On Sons’ booking form, in the spot where jailers usually record criminal charges, was a single word: ‘LUNACY.’

……Jimmy Sons didn’t receive a mental evaluation when he was booked into the Benton County jail in September 2015, according to documents in a lawsuit his father later filed. Less than 24 hours later, he was dead. Left alone in a cell without regular visits by jail staff, he had hanged himself.

He had been back in Mississippi for just a few days, planning to join his dad in electrical work, said his mother, Juli Murray. He had set out from her home in Bradenton, Florida, so early in the morning that he didn’t say goodbye.”

The article says that since 2006 thirteen people have died in Mississippi jails waiting for mental health treatment. It also describes the experiences of others who have ended up in jail simply because they needed mental health care and what they and their families went through.

State leaders expressed alarm and concern:

  • “We’re not a mental health hospital. We’re not even a mental health Band-Aid station. That’s not what we do. So they should never, ever see the inside of my jail.” Greg Pollan, president of the Mississippi Sheriffs’ Association and sheriff of Calhoun County
  • Some county officials say that keeping people out of jail during the process requires the state to step up. State Rep. Jansen Owen, a Republican from Pearl River County in southern Mississippi who represents people during the commitment process, said he believes counties that spend “millions of dollars on fairgrounds and ballparks” could find alternatives to jail. But he also sees a need for more state-funded facilities. “You can’t just throw it on the counties,” he said. “It’s a state prerogative. And them being held in the jail, I think, is a result of the state kicking the can down the road to the counties.”
  • Wendy Bailey, head of the state Department of Mental Health, said it’s “unacceptable” to jail people simply because they may need behavioral health treatment. Department staff members have met with chancery clerks around the state to urge them to steer families away from commitment proceedings and toward outpatient services offered by community mental health centers whenever possible. The Department of Mental Health says it prioritizes people waiting in jail when making admissions to state hospitals. The state has expanded the number of crisis unit beds from 128 in 2018 to 180 today, with plans to add more. And it has recently increased funding for local services to reduce commitments.
  • But Bailey said the department has no authority to force counties to change course nor legal responsibility for people going through the commitment process until a judge orders them into treatment at a state psychiatric hospital.

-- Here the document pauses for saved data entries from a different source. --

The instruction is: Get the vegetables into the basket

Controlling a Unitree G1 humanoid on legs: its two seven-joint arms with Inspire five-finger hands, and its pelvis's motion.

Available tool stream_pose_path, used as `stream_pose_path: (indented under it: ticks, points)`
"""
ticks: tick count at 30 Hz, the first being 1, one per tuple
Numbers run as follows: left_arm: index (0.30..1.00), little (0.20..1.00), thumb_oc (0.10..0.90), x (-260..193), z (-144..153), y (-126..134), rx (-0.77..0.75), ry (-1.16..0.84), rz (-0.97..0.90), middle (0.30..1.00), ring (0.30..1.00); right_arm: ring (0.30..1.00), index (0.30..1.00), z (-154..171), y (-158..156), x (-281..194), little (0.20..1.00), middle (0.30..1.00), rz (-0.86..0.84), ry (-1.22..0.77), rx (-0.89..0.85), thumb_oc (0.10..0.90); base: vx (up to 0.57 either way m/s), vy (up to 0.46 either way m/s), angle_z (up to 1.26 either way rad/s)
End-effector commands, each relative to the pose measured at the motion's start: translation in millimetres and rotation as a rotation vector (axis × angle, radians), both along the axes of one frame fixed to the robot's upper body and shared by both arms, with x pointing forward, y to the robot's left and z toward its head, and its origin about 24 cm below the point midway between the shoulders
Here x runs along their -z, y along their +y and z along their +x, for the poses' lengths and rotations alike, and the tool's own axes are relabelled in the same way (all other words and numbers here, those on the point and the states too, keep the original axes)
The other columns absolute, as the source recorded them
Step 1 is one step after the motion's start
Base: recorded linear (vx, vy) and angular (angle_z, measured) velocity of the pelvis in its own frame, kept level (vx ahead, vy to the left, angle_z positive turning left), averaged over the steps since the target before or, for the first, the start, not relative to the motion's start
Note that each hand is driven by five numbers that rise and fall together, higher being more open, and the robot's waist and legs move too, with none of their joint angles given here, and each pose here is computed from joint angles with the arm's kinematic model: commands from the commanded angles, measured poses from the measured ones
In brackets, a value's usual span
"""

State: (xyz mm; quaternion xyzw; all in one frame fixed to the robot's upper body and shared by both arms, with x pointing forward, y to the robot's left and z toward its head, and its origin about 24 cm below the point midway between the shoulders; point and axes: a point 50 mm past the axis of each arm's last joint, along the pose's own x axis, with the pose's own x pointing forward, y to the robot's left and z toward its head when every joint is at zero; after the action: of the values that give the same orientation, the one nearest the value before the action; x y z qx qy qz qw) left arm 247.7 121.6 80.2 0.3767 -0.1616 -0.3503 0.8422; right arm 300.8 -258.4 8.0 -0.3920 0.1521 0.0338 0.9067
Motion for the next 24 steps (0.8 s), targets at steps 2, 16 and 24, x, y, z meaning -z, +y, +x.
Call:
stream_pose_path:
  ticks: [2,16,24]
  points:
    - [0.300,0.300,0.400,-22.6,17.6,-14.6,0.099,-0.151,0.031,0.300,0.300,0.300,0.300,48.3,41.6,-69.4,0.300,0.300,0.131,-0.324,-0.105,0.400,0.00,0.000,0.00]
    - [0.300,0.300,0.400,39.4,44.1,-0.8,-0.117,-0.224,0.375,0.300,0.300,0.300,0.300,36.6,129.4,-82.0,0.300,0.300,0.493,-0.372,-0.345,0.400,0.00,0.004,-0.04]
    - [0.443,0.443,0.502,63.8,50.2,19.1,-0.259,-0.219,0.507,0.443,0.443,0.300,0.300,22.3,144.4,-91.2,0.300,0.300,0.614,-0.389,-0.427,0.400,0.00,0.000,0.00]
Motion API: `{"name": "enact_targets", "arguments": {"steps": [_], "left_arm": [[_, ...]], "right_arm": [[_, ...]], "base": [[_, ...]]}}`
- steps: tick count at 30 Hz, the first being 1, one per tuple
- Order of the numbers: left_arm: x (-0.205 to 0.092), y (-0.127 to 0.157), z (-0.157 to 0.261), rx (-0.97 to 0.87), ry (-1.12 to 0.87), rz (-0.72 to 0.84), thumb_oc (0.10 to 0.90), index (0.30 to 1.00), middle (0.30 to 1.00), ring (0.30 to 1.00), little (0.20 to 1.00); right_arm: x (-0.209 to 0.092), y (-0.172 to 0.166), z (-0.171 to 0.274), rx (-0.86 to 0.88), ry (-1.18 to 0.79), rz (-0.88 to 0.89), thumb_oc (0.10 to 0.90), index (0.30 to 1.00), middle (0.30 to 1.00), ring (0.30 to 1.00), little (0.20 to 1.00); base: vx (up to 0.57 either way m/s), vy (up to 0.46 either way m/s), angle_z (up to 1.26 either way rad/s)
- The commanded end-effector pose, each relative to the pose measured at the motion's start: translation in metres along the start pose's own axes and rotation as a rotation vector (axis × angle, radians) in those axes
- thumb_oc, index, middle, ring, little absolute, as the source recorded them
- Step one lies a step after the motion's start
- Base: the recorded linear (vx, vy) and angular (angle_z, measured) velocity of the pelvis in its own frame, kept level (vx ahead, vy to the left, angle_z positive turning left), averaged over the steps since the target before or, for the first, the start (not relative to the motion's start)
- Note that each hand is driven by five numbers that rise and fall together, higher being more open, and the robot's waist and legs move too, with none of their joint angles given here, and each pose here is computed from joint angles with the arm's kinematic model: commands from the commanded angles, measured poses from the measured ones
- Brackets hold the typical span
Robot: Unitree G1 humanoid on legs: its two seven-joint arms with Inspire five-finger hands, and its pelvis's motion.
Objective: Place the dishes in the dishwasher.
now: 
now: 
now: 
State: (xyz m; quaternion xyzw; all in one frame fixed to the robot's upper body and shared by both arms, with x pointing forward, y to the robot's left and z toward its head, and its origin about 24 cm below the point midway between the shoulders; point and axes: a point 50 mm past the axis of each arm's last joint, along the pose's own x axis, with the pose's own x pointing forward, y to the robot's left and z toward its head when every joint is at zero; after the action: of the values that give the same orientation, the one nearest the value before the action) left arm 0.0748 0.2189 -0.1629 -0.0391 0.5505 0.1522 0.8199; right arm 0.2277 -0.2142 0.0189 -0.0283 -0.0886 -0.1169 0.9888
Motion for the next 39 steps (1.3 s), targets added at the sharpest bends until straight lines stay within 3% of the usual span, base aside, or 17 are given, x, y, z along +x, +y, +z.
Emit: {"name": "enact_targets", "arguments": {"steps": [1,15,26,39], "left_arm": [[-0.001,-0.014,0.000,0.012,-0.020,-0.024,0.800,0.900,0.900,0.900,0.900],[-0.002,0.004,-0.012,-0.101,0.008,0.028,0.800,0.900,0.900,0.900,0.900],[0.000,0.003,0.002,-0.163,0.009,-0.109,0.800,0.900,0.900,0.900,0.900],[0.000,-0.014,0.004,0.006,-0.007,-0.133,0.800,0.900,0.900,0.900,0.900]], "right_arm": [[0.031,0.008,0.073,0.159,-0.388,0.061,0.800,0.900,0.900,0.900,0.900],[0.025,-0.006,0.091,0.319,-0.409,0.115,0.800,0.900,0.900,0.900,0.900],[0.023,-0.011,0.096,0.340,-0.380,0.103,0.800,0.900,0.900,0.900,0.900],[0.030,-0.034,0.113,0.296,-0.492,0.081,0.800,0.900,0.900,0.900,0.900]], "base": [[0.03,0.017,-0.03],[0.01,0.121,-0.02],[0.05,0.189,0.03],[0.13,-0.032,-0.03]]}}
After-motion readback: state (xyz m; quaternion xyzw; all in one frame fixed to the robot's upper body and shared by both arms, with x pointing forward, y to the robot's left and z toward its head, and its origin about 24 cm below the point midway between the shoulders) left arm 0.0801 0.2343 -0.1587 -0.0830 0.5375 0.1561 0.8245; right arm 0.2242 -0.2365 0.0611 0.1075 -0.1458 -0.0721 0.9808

Yet despite this alarm and concern, no one took responsibility for the situation. This situation has resulted in 13 people dying in jail while waiting for help.

We at Families as Allies have repeatedly pointed out that Mississippi has no overarching infrastructure to coordinate the different parts of the state mental health system and no state authority charged with doing so. Other states do. There is likely a relationship between states with an accountable mental health infrastructure and those not jailing people— some of whom die—simply because they need mental health help. It is beyond time for Mississippi to get to the bottom of this issue and address it.